Exhausting, I tell you. Because this wasn’t just my first day back, it was my first day, period. I started my new job today, and so I’m exhausted from being out all day, and I’m exhausted from filling out forms, paper and electronic, and learning log-ins for multiple different “enterprise” God help me systems, and meeting new people and trying my utmost to remember their names.
And I also have to learn how to navigate a whole new bureaucracy. I have to learn how to get things done in a new organization, and how to negotiate my way through a brand-new hierarchy that is no more or less convoluted than the one that I just left; it’s just different. I need to figure out the chain of command. I need to identify the movers and the shakers and the people who can grease the proverbial wheels, and I have to make friends with those people. Well, I’m going to make friends with everybody because I always make friends with everybody, but you know what I mean. I didn’t mean to come across as a cynical jerk.
*****
Day 2. It's 7:33 AM and I'm sitting in the waiting room at the Base Pass and ID Building at Naval Support Activity Bethesda, home of what was once called the Naval Hospital and is now known as Walter Reed Medical Center. My first day pass was valid for only one day and my boss is trying to get me a 30-day pass but the Navy might not go for that. If I can't get a long-term pass, then I'll have to get a visitor's badge every day until I get my CAC card. Let's hope that I don't have to do this for long, because the tiny parking lot at the visitor's building is hard to get into from the Pike, and it's even harder to get back out and into the base entry line.
Yesterday I missed the parking lot altogether, and ended up in the base entry line. The very kind Navy Police officer allowed me to U-turn out of her line, and she stopped incoming traffic to allow me to cross three lanes and enter the parking lot. I cannot expect that level of forbearance every day.
*****
I got my base pass in record time, and now I can just breeze through the gates with everyone else who works at NSAB. Young people in uniforms call me ma’am all day. I’ve never minded being addressed as ma’am. It’s actually quite lovely. I try to be worthy.

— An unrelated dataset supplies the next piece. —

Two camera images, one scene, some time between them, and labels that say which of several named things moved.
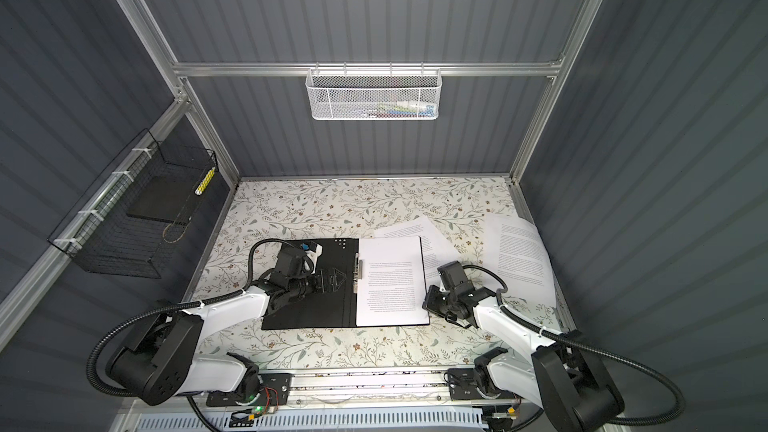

So yes, now I breeze through the gates, and then I promptly get lost. Three days in a row I’ve taken a wrong turn past the sentry and gotten myself hopelessly lost. Well not hopelessly because NSAB is just not that big but it’s big enough that you can drive around for a bit before you get your bearings. Everyone tells me that it happens to everyone “at first” and that I’ll get myself oriented in no time. They don’t know me very well. I’m still having a hard time finding my way from my office to the water fountain. On a military base spanning several thousand square acres, the scope for getting lost is almost unlimited. I’ll report back. Often, I’m sure.
*****
I’m always happy when Friday rolls around and Fridays are even better when you work in an office rather than at home. The transition from work week to weekend is clearer. The de-escalation is palpable. Everything seems to slow down and soften a bit.
But you know what? I love this job. I really love it. I’m working in a place that feels set apart from the world, though not in a distant or removed way. The whole place bustles with energy and purpose. My little workspace is not especially pretty but it’s quiet and private enough that I can think but not so private and quiet that I feel alone. I did useful work this week, and made a staggeringly long list of things to learn about and projects to take on. It’s all quite exciting. Bracing, really. And I made it in and out of there today without getting lost.